THE TASK:
Your answer must be the lines from the top of the listing below through the line that holds "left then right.", retyped exactly, with no pictures.
-- MATERIAL PROVIDED follows --
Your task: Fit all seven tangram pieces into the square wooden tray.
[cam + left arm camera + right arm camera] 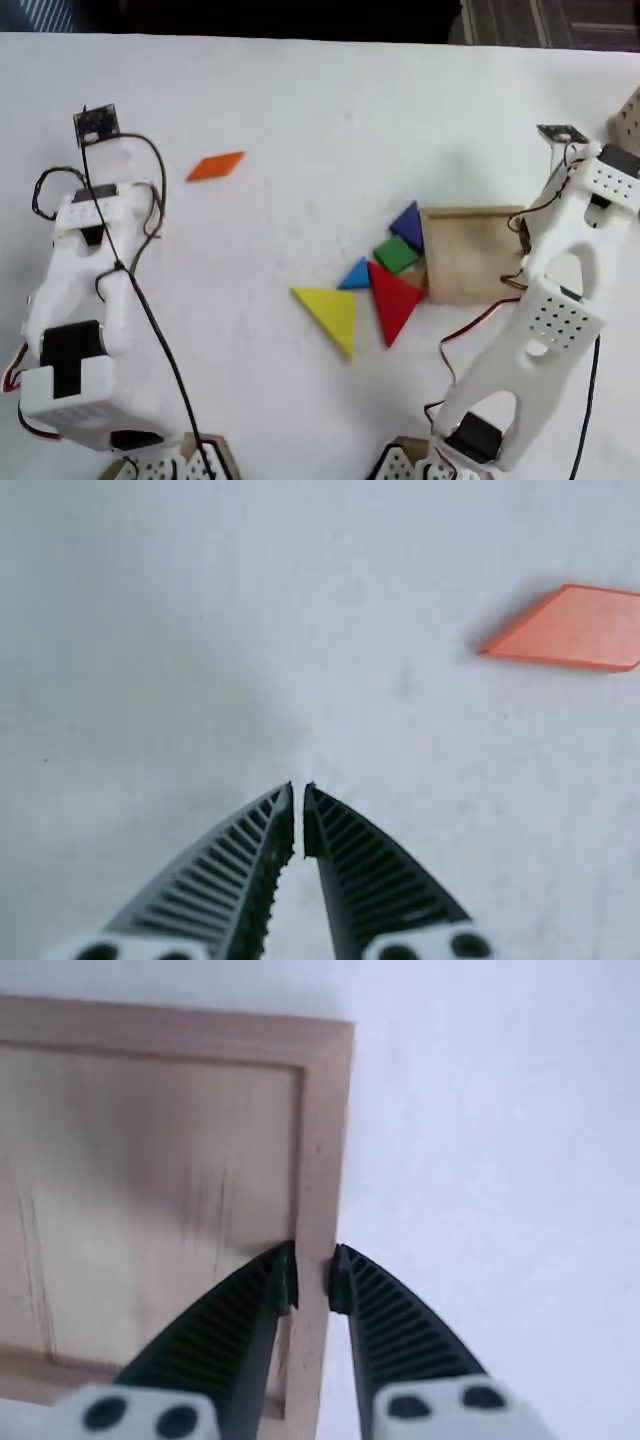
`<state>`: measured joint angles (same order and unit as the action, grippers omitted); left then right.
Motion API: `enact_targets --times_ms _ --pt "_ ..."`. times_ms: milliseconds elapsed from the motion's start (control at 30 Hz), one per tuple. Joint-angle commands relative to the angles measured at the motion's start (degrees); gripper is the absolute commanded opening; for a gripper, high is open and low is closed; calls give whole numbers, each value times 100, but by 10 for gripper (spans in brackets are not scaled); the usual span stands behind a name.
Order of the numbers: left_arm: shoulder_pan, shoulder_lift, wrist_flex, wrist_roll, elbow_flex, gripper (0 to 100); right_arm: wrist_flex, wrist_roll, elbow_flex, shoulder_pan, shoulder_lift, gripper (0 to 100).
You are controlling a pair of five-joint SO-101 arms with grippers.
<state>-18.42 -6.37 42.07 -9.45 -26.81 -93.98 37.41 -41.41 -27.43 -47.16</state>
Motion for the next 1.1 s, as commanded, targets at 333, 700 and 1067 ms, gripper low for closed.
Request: enact_targets --times_ms 333,700,1067 --pt "-22 321 -158 -53 35 50 3248 -1055 5284 743 3881 18" --pt "-22 321 -132 -53 35 50 2246 -484 4053 -4 4031 18" --pt "-31 321 -114 -53 35 50 2325 281 4167 -391 3301 18"
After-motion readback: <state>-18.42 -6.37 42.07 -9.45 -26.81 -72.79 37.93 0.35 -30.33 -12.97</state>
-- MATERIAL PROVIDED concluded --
RESULT OF THE EXERCISE:
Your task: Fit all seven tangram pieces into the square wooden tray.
[cam + left arm camera + right arm camera] 
`<state>`: measured joint angles (same order and unit as the action, grippers omitted); left then right.

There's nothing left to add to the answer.